IndexInvest uses ETFs for cash-plus benchmark investing
Mark Holzworth
The global financial crisis taught investors a thing or two and spawned a number of trending investment strategies, such as outcome-oriented and multi-asset investing. For one boutique manager, IndexInvest founder Mark Holzworth, the crisis turned on the light for what his advisory firm’s clients now wanted.
Holzworth, a Brisbane-based accountant and advisor, formed IndexInvest in 2009 as a better implementation tool to satisfy post-GFC client needs.

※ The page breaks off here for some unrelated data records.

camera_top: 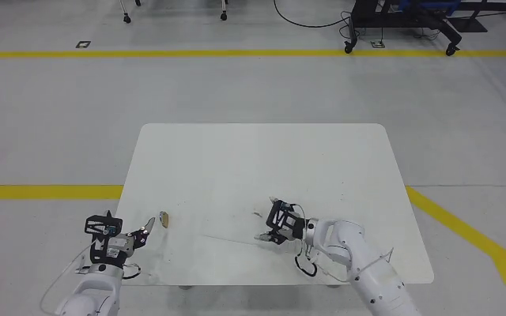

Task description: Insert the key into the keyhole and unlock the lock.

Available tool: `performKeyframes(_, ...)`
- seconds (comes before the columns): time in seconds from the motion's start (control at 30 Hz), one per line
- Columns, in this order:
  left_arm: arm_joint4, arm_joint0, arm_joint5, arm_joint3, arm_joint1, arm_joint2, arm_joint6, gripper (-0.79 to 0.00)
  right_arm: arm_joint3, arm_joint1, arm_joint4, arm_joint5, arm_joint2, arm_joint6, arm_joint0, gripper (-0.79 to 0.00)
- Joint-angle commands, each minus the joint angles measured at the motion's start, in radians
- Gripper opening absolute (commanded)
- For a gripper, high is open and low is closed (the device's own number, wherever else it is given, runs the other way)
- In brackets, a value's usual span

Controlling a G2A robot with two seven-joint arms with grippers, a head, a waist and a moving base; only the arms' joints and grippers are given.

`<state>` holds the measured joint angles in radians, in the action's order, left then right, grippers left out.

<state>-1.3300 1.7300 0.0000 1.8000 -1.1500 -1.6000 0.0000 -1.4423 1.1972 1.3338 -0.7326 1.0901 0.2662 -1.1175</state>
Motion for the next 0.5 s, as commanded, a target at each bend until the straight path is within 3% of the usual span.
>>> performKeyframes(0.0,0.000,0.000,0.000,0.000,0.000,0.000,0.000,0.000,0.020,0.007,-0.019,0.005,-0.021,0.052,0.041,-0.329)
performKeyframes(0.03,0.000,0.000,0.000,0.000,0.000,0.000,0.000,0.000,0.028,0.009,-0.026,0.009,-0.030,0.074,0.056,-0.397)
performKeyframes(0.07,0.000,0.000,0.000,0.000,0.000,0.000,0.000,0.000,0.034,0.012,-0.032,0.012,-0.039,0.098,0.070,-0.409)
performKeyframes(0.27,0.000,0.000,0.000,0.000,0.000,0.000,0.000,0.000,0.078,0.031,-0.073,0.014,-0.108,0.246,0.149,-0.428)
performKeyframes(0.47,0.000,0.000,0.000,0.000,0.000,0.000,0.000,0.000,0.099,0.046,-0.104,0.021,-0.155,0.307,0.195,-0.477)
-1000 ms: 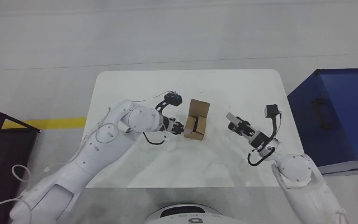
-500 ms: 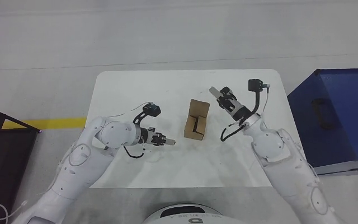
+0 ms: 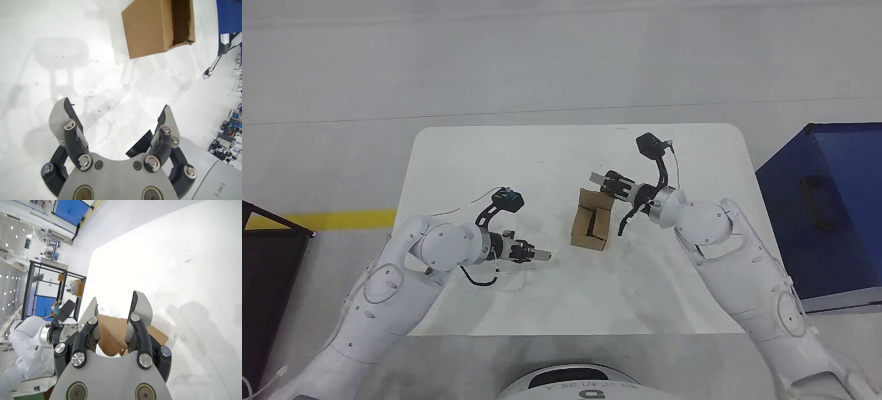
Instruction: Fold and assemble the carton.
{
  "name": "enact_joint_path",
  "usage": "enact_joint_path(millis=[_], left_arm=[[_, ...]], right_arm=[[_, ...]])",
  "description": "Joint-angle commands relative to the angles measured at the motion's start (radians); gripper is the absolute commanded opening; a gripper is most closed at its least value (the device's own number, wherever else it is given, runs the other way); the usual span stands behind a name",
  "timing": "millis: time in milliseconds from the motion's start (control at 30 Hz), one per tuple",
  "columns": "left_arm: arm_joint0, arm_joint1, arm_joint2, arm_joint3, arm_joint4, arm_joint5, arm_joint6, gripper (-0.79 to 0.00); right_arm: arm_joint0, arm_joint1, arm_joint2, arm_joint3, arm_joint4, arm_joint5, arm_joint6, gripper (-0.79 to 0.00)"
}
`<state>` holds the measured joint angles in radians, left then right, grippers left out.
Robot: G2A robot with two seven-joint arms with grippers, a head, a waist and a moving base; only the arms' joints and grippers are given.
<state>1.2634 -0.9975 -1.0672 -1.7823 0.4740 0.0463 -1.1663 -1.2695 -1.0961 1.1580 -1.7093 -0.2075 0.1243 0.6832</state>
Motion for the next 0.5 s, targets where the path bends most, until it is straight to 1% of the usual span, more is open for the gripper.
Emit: enact_joint_path(millis=[0,67,133,167,200,233,267,367,467], left_arm=[[0.006,0.004,-0.015,0.001,0.0,-0.006,-0.003,0.0],[0.013,0.007,-0.029,0.001,-0.003,-0.01,-0.004,0.0],[0.019,0.01,-0.039,0.0,-0.003,-0.014,-0.004,0.0],[0.022,0.011,-0.042,-0.001,-0.005,-0.014,-0.003,0.0],[0.025,0.012,-0.046,-0.002,-0.005,-0.015,-0.001,0.0],[0.027,0.013,-0.048,-0.004,-0.004,-0.016,0.0,0.0],[0.029,0.014,-0.05,-0.006,-0.004,-0.016,0.001,0.0],[0.034,0.016,-0.054,-0.01,-0.005,-0.016,0.004,0.0],[0.039,0.017,-0.055,-0.018,-0.005,-0.014,0.006,0.0]], right_arm=[[-0.025,0.009,0.015,-0.029,-0.014,-0.008,0.073,-0.419],[-0.049,0.018,0.019,-0.06,-0.053,-0.006,0.144,-0.403],[-0.073,0.025,0.013,-0.095,-0.111,0.01,0.187,-0.394],[-0.079,0.028,0.009,-0.108,-0.148,0.018,0.203,-0.369],[-0.086,0.031,0.005,-0.12,-0.193,0.035,0.207,-0.348],[-0.093,0.032,-0.004,-0.133,-0.227,0.049,0.218,-0.28],[-0.097,0.033,-0.011,-0.144,-0.244,0.056,0.228,-0.256],[-0.102,0.036,-0.016,-0.158,-0.28,0.074,0.239,-0.228],[-0.104,0.037,-0.007,-0.16,-0.303,0.089,0.224,-0.175]])
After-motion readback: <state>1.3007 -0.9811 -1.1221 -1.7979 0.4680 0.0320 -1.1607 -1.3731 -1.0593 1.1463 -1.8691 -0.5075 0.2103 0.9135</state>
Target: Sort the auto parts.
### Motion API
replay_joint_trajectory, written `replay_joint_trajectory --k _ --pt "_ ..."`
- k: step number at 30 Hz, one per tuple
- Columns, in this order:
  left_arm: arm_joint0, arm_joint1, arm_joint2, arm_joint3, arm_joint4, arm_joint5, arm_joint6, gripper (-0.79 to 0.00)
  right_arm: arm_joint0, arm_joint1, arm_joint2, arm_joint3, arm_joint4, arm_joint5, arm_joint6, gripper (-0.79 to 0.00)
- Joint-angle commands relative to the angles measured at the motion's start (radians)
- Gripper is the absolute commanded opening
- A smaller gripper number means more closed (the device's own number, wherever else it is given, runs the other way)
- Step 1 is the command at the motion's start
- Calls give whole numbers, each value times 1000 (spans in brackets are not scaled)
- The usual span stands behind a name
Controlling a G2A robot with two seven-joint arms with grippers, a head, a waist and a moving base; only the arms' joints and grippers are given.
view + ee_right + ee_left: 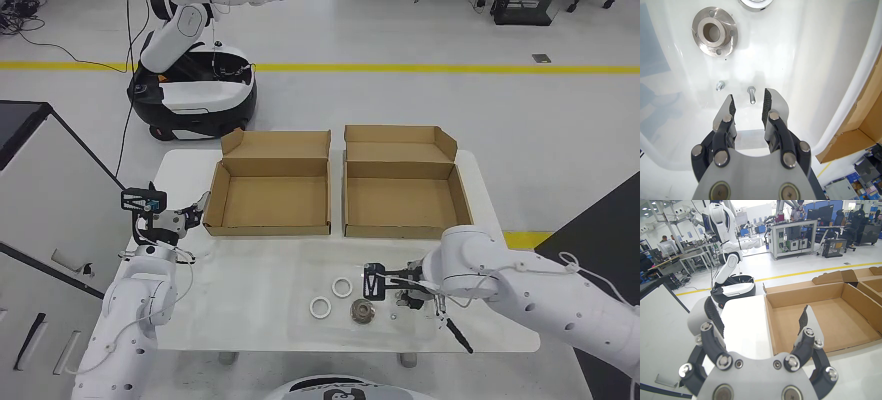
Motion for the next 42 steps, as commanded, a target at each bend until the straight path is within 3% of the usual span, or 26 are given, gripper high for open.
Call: replay_joint_trajectory --k 1,22,30,33,42 --pt "0 0 0 0 0 0 0 0 -2 -1 3 4 -10 0 -5 -409" --pt "0 0 0 0 0 0 0 0 -33 -15 26 35 -26 -2 -14 -474" --pt "0 0 0 0 0 0 0 0 -48 -17 34 41 -28 -14 -7 -619" --pt "0 0 0 0 0 0 0 0 -53 -17 39 42 -25 -13 -10 -785" --pt "0 0 0 0 0 0 0 0 -43 -18 74 23 1 -12 1 -785"
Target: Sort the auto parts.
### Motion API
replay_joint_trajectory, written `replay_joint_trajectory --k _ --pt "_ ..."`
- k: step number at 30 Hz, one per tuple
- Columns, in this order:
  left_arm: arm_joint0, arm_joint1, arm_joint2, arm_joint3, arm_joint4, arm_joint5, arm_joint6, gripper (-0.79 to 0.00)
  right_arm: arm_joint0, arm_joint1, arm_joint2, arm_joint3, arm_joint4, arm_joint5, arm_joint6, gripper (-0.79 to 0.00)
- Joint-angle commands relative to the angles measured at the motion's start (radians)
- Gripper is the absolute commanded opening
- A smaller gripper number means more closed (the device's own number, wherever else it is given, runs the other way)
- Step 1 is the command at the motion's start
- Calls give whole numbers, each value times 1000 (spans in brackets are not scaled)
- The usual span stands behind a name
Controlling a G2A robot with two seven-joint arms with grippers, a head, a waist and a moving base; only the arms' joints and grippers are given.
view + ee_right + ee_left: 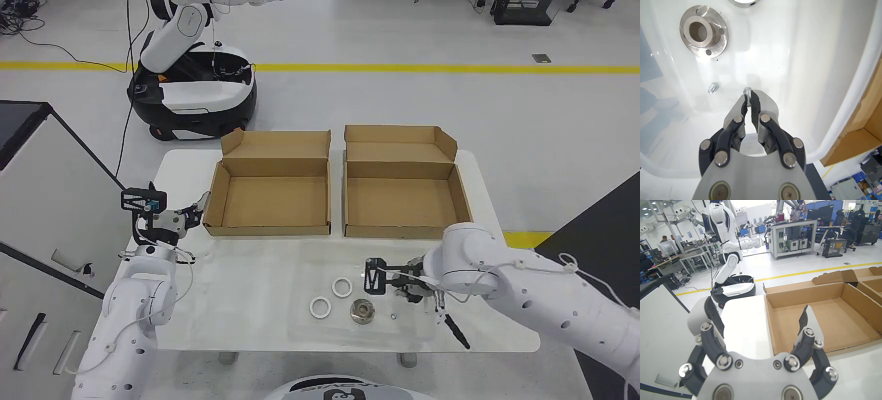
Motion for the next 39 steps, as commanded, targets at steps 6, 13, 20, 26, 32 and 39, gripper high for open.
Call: replay_joint_trajectory --k 6,13,20,26,32,39 --pt "0 0 0 0 0 0 0 0 -2 11 44 -45 33 -10 15 -785" --pt "0 0 0 0 0 0 0 0 -14 45 140 -133 80 -47 12 -785" --pt "0 0 0 0 0 0 0 0 -69 91 279 -133 77 -109 -122 -785" --pt "0 0 0 0 0 0 0 0 -144 139 439 -151 156 -200 -238 -785" --pt "0 0 0 0 0 0 0 0 -245 176 588 -111 208 -286 -397 -785" --pt "0 0 0 0 0 0 0 0 -331 203 739 -20 282 -404 -545 -785"
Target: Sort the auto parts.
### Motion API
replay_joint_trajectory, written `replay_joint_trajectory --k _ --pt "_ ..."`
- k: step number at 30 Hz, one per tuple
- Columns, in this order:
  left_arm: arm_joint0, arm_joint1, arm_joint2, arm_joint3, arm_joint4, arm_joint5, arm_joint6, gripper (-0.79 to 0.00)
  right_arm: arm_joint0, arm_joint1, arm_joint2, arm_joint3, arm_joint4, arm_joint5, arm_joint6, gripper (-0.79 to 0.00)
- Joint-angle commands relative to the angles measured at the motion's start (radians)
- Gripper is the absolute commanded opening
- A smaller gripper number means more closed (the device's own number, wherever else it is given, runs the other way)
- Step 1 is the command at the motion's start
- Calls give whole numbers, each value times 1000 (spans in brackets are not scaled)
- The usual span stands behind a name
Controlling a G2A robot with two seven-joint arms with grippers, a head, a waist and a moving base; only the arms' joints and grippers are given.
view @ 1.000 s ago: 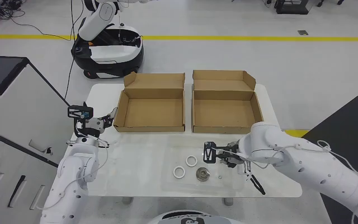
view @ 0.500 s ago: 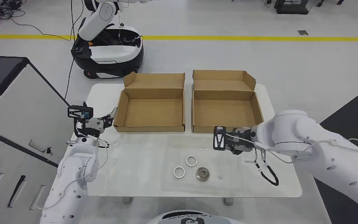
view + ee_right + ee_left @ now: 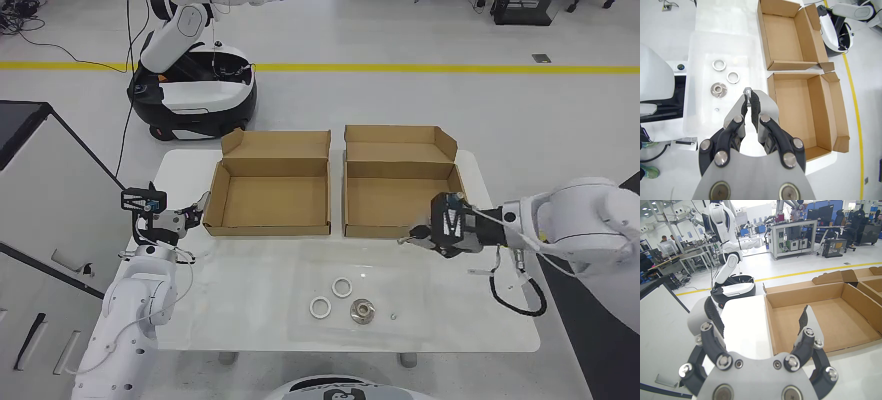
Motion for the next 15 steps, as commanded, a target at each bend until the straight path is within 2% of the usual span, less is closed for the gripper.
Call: replay_joint_trajectory --k 1,7,15 --pt "0 0 0 0 0 0 0 0 -18 4 34 28 5 -32 -33 -785" --pt "0 0 0 0 0 0 0 0 -64 7 95 102 20 -157 -147 -785" --pt "0 0 0 0 0 0 0 0 -30 11 63 98 50 -166 -219 -785"
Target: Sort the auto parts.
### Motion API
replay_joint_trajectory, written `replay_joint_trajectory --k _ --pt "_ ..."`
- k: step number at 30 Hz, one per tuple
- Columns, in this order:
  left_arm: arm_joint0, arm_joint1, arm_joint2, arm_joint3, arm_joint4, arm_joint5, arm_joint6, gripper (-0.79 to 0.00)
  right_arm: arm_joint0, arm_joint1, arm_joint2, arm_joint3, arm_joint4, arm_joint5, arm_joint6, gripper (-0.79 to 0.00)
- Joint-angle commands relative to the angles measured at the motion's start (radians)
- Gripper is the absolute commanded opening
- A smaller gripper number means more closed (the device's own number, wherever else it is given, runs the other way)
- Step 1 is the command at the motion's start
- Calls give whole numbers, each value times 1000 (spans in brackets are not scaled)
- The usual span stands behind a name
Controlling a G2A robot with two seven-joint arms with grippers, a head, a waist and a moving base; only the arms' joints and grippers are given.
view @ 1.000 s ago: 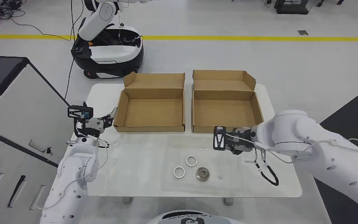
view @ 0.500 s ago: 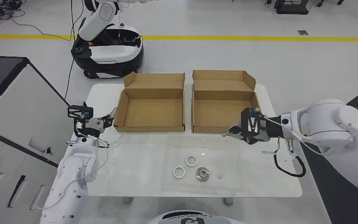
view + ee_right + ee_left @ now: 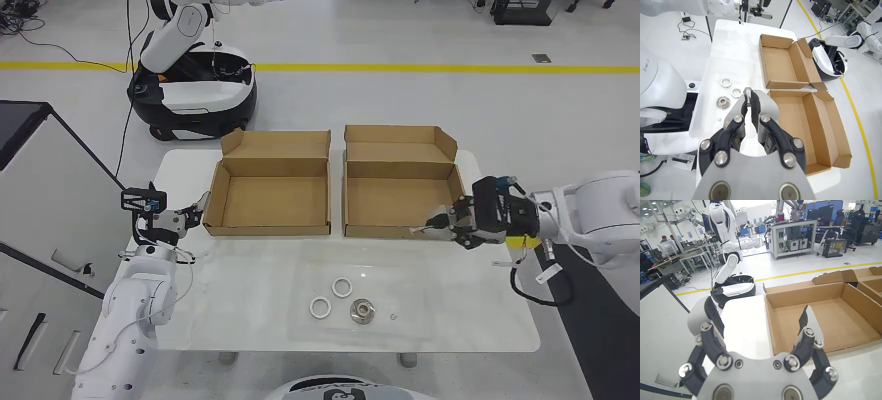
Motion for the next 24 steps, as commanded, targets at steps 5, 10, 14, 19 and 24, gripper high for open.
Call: replay_joint_trajectory --k 5,10,14,19,24 --pt "0 0 0 0 0 0 0 0 88 -1 -72 21 33 0 -20 -785" --pt "0 0 0 0 0 0 0 0 182 -11 -164 72 91 0 -42 -785" --pt "0 0 0 0 0 0 0 0 260 -19 -230 95 204 0 -36 -785" --pt "0 0 0 0 0 0 0 0 337 -27 -286 105 389 0 23 -785" --pt "0 0 0 0 0 0 0 0 380 -36 -304 95 631 0 142 -785"
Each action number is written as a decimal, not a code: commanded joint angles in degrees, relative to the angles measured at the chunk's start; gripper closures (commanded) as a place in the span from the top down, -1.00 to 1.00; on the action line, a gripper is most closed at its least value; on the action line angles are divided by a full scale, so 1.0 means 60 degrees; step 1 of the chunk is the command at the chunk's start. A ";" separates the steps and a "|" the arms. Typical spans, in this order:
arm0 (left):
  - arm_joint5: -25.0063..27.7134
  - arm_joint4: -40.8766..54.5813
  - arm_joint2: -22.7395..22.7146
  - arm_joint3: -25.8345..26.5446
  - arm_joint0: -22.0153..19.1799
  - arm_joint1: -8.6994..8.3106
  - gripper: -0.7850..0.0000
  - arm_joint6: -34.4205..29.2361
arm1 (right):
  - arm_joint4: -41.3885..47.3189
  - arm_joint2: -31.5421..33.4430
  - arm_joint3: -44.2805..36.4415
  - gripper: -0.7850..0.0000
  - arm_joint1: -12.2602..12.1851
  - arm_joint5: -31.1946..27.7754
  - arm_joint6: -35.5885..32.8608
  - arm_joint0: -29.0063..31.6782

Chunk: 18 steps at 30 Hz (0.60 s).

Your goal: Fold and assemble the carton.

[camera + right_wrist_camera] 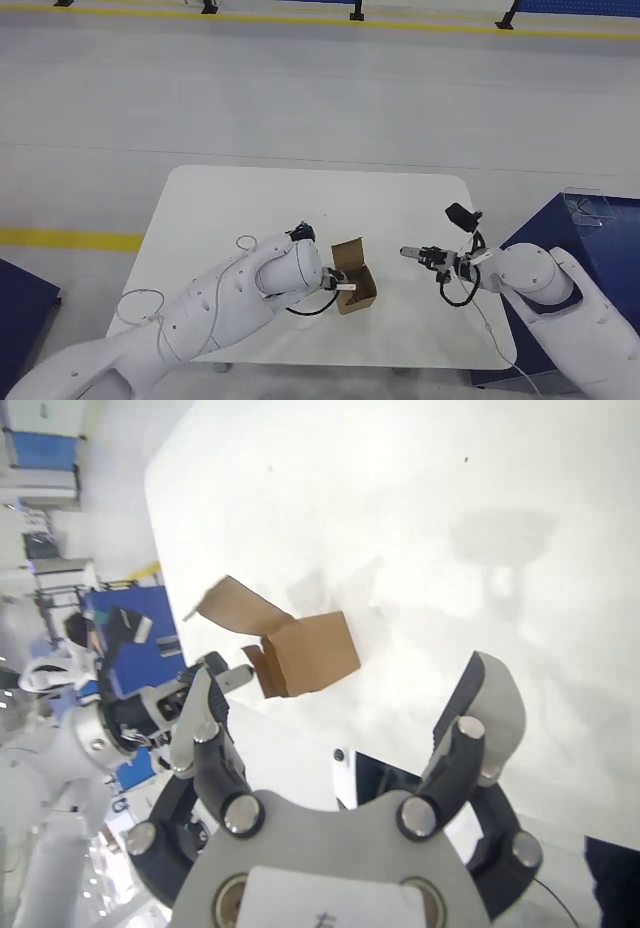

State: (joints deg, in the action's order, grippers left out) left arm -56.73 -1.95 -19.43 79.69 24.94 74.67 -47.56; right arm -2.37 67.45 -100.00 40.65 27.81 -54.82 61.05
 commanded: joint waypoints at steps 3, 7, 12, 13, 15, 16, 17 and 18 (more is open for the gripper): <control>-0.0021 0.0235 0.0220 -0.0334 -0.0188 0.0151 1.00 0.0021 | -0.0105 -0.0286 0.0144 1.00 0.0041 -0.0054 -0.0616 -0.0287; -0.0030 0.0403 0.0458 -0.0619 -0.0356 0.0298 1.00 0.0030 | -0.0105 -0.0286 0.0144 1.00 0.0041 -0.0054 -0.0616 -0.0287; 0.0001 0.0642 0.0678 -0.0984 -0.0521 0.0474 1.00 0.0000 | -0.0437 -0.0715 0.0333 1.00 0.0134 -0.0142 -0.0602 -0.0376; 0.0041 0.0713 0.0702 -0.1057 -0.0544 0.0507 1.00 -0.0040 | -0.0547 -0.0862 0.0368 1.00 0.0165 -0.0193 -0.0662 -0.0459; 0.0087 0.0777 0.0747 -0.1185 -0.0598 0.0569 1.00 -0.0086 | -0.0813 -0.1183 0.0492 1.00 0.0239 -0.0315 -0.0751 -0.0679; 0.0101 0.0813 0.0759 -0.1235 -0.0616 0.0598 1.00 -0.0100 | -0.0980 -0.1361 0.0566 1.00 0.0281 -0.0408 -0.0766 -0.0792; 0.0117 0.0836 0.0768 -0.1274 -0.0634 0.0625 1.00 -0.0116 | -0.1038 -0.1516 0.0659 1.00 0.0330 -0.0487 -0.0802 -0.0910; 0.0127 0.0846 0.0777 -0.1308 -0.0651 0.0648 1.00 -0.0126 | -0.1095 -0.1662 0.0757 1.00 0.0379 -0.0574 -0.0857 -0.1043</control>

He developed a range of strategies, using separately managed accounts (SMAs), from conservative through balanced to growth, plus a couple of higher-octane hedge fund-like strategies, which all use ETFs for the underlying investments coupled with dynamic asset allocation to protect capital and provide a benchmark-unaware return.
“Like any advisory group, we had to field lots of client phone calls [in 2008] about their portfolios,” Holzworth says. “We generally advised them to hold on. But we thought we needed a better outcome for them in the future. We thought this is not the only time we have seen volatility and we are likely to see more volatility in the future. So we needed to have a process which at first protected capital and also provided a good rate of return.”
He had been an early user of ETFs for clients, starting with State Street’s Australian SPYDRs in 2001 and then diversifying into international ETFs with BlackRock’s iShares and more recently BetaShares. But he was aware of the ‘beta trap’, where it is possible investors get caught up in an increasingly overvalued market using traditional market-cap-weighted broad-market ETFs or index funds.
“We developed our own smart beta strategies through the ETFs and index funds in order to enhance returns. We add momentum-driven asset class, country and sector quarterly rebalancing based on themes in which we have the highest conviction,” Holzworth says. “All portfolios have a cash-plus benchmark.”
As more ETFs became available, the manager’s traditional index funds usage phased out and Holzworth uses ETFs exclusively. He says he is agnostic between them and researches about 110 Australian-listed ones, including the synthetics.
The manager has a rules-based technical approach to its dynamic asset allocation. Apart from requiring high conviction to invest at all, it also has ‘stop losses’ If a developed market falls 5 per cent or more in the quarter the manager exits. If a developing market falls 7 per cent or more he exits.
The outcome has been that, for the past six years at least, IndexInvest’s performance has been excellent. The flagship balanced option has returned 11.6 per cent annualized with about half the volatility of the ASX 200.
The two higher-octane ‘satellite’ portfolios, one of which uses leverage, concentrate the sector bets and re-balance monthly. The non-leveraged one has averaged 22.5 per cent annualized over the past three years. The leveraged one was launched only in July last year, trading the manager’s own money.
“Our process tells us that we should always start from an SAA (strategic asset allocation) framework,” Holzwoerh says. “But we don’t believe that SAA has served investors particularly well, particularly during a crisis.”
Deviations from the standard SAA can be quite marked. For instance, IndexInvest has not held any Australian shares in its portfolio for about six months. Tactically, Holzworth also has the capability to short, using the BetaShares ‘Bear’ ETF, and also go to cash for a significant proportion of the portfolio. So he is not going to win any big super fund mandates any time soon but he is not seeking them and doesn’t really care about that. His clients are happy.
This is an interesting difference emerging between the institutional investment world and the real world of members and individual investors since the GFC. The only things that matter in the increasingly retail world of superannuation are capital protected absolute returns. It’s all about outcomes, not traditional benchmarks.
Holzworth’s associated advisory business, which he set up and which provides limited advice to retail investors using direct-access platforms, is True Wealth Management, run by Garry Bradburn. True Wealth is the main, but not only, provider of clients for IndexInvest. Several other advisory firms recommend the manager as either a core or satellite part of their client standard portfolios.
Bradburn manages the direct sales business from the Gold Coast. He says that many clients like the IndexInvest portfolios alongside their property investments, usually through an SMSF. The firm uses the PowerWrap Smart Wrap SMA platform.